Well, what should we do? And that leads me to my last suggestion.
3. Matthew 5:23–24 says, “So if you are offering your gift at the altar and there remember that your brother has something against you, leave your gift there before the altar and go. First be reconciled to your brother, and then come and offer your gift.” And I think the clear implication is that, if we find ourselves in a sinful relationship holding fast to a sinful thought or a feeling or a grudge, we should make reconciliation and sanctification a priority above eating the Lord’s Supper. Get things right and then come and eat.
“Don’t become so perfectionist that you fear to eat the Lord’s Supper lest you receive condemnation.”
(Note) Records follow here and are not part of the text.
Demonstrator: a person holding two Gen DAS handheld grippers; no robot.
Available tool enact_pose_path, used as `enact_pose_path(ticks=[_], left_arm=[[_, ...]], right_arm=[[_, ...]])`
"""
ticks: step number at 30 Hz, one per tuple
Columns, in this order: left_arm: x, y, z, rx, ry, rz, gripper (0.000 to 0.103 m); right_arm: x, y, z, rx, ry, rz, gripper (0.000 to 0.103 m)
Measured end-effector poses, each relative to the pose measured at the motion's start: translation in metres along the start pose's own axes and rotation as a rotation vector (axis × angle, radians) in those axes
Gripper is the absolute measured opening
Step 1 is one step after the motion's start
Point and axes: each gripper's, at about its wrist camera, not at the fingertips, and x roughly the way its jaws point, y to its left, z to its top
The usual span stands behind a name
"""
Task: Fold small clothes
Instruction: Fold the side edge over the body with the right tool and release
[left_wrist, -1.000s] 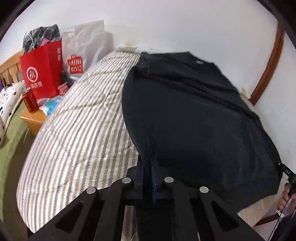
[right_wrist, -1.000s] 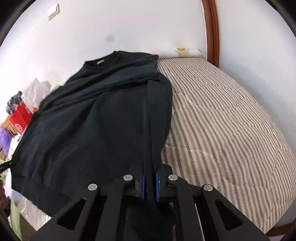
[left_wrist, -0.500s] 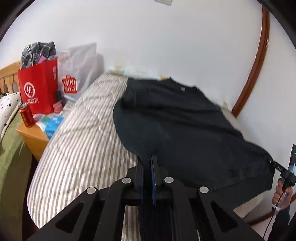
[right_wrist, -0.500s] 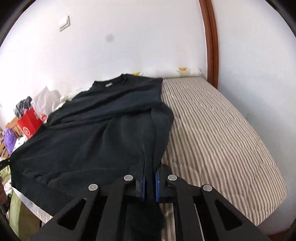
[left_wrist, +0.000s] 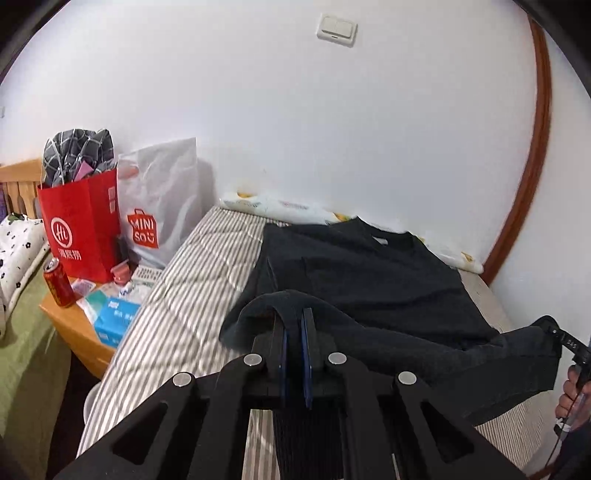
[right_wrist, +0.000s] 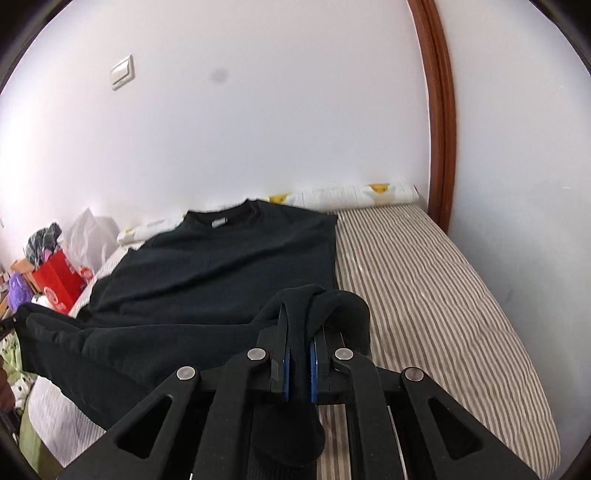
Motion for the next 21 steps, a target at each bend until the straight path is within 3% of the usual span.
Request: enact_pose_path(ticks=[9, 21], left_arm=[[0.056, -0.012, 0.034, 0.006, 0.015, 0.053, 0.007], [0.127, -0.021, 0.051, 0.04, 0.088, 0.113, 0.007]], right_arm=[[0.048, 0.002, 0.044, 0.022, -0.009, -0.002, 0.007], [0.12, -0.005, 0.06, 0.065, 0.052, -0.013, 0.007]])
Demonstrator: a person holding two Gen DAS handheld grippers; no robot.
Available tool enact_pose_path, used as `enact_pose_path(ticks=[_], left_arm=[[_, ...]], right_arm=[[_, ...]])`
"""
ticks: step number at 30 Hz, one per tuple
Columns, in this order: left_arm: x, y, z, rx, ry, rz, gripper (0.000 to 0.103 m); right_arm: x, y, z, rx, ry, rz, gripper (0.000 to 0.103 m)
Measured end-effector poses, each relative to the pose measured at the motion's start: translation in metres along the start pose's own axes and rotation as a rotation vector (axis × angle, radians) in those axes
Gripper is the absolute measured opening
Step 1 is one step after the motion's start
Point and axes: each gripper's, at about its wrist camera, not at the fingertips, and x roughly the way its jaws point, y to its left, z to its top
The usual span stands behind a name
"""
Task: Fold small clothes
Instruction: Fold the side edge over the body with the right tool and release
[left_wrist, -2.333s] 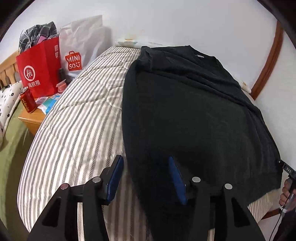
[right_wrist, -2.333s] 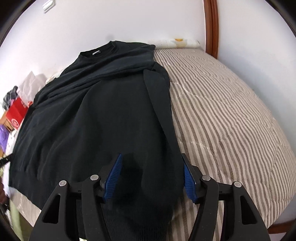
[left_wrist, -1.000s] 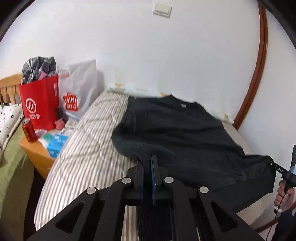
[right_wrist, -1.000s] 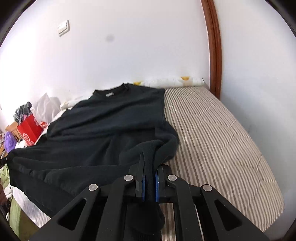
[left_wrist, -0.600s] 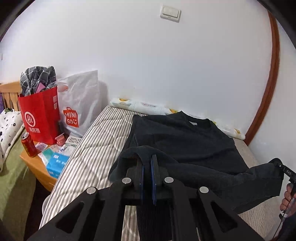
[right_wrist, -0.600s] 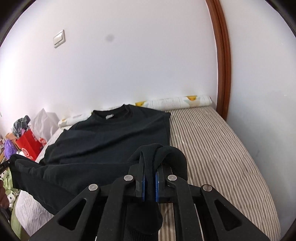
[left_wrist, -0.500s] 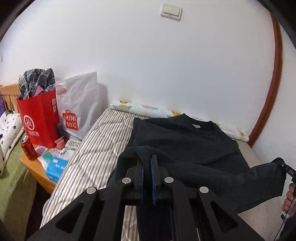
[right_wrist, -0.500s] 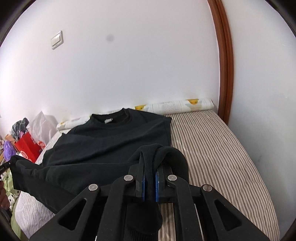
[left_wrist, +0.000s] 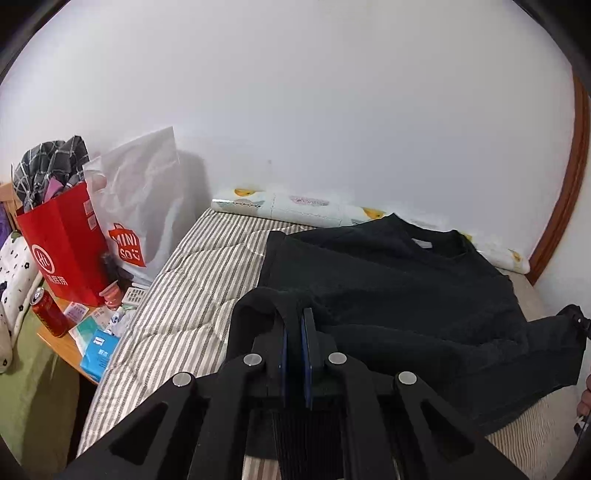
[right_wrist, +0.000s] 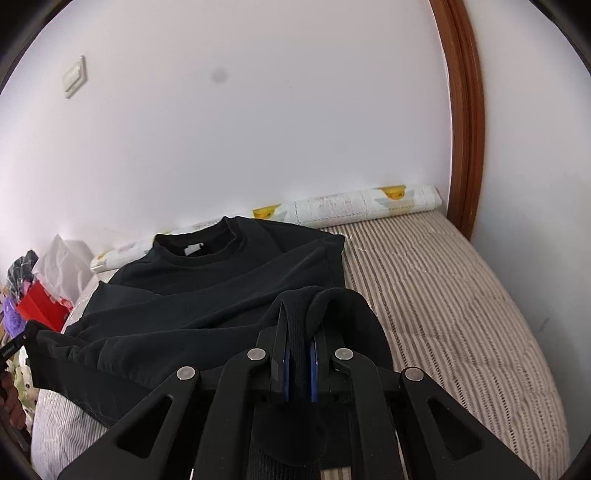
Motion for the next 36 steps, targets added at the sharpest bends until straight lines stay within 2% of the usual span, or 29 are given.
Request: enact_pose_path(ticks=[8, 15, 16, 18, 19, 20, 22, 23, 24, 25, 29, 33, 36], left_arm=[[0.046, -0.001, 0.002, 0.006, 0.059, 0.033, 0.007], [0.062, -0.001, -0.005, 0.018, 0.099, 0.047, 0.01], [0.062, 0.0, -0.005, 0.017, 0.109, 0.041, 0.01], [0.06, 0.0, -0.005, 0.019, 0.13, 0.029, 0.013], [0.059, 0.0, -0.005, 0.021, 0.135, 0.025, 0.017], [0.056, -0.001, -0.007, 0.024, 0.143, 0.012, 0.02], [0.048, 0.0, -0.011, 0.028, 0.15, -0.012, 0.035], [0.042, 0.001, -0.014, 0.029, 0.149, -0.031, 0.041], [0.037, 0.003, -0.017, 0.029, 0.145, -0.049, 0.055], [0.031, 0.006, -0.02, 0.033, 0.141, -0.072, 0.058], [0.013, 0.02, -0.038, 0.033, 0.161, -0.084, 0.058], [0.0, 0.04, -0.062, -0.018, 0.203, -0.11, 0.058], [-0.001, 0.051, -0.077, -0.039, 0.242, -0.107, 0.058]], right_arm=[[0.057, -0.002, 0.003, 0.02, 0.044, -0.03, 0.007], [0.096, -0.008, -0.004, 0.05, 0.119, -0.054, 0.008], [0.097, -0.01, -0.005, 0.062, 0.129, -0.05, 0.011], [0.094, -0.012, -0.007, 0.068, 0.15, -0.049, 0.017], [0.09, -0.012, -0.007, 0.065, 0.16, -0.049, 0.027], [0.082, -0.012, -0.009, 0.058, 0.168, -0.044, 0.033], [0.062, -0.011, -0.013, 0.038, 0.154, -0.028, 0.046], [0.047, -0.01, -0.016, 0.021, 0.136, -0.032, 0.047], [0.037, -0.01, -0.019, 0.009, 0.125, -0.039, 0.05], [0.027, -0.01, -0.023, -0.001, 0.116, -0.048, 0.052], [-0.003, -0.028, -0.048, 0.035, 0.103, -0.073, 0.056], [-0.001, -0.045, -0.072, 0.094, 0.152, -0.079, 0.056], [0.0, -0.054, -0.077, 0.126, 0.143, -0.094, 0.056]])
Now, let me end like this, having said all that. I want to avoid a terrible situation I saw in Germany when I was there forty years ago. I saw twelve people taking the Lord’s Supper out of a parish of ten thousand, and I asked the pastor, “Where is everybody?” And he said, “There is a long tradition here of being afraid to eat the Lord’s Supper.” In other words, I want to avoid the terrible situation in which we become so perfectionist that we are afraid to eat the Lord’s Supper lest we bring condemnation on ourselves. Clearly, the apostle Paul knew that we are all sinners and he intended for us to regularly eat the Lord’s Supper.
So, if we are members of a true church in good standing and if we are not holding fast to known sin, but are renouncing sin and hating it and fighting it and turning to Christ as our treasure and hope and substitute and punishment and righteousness, then we should eat.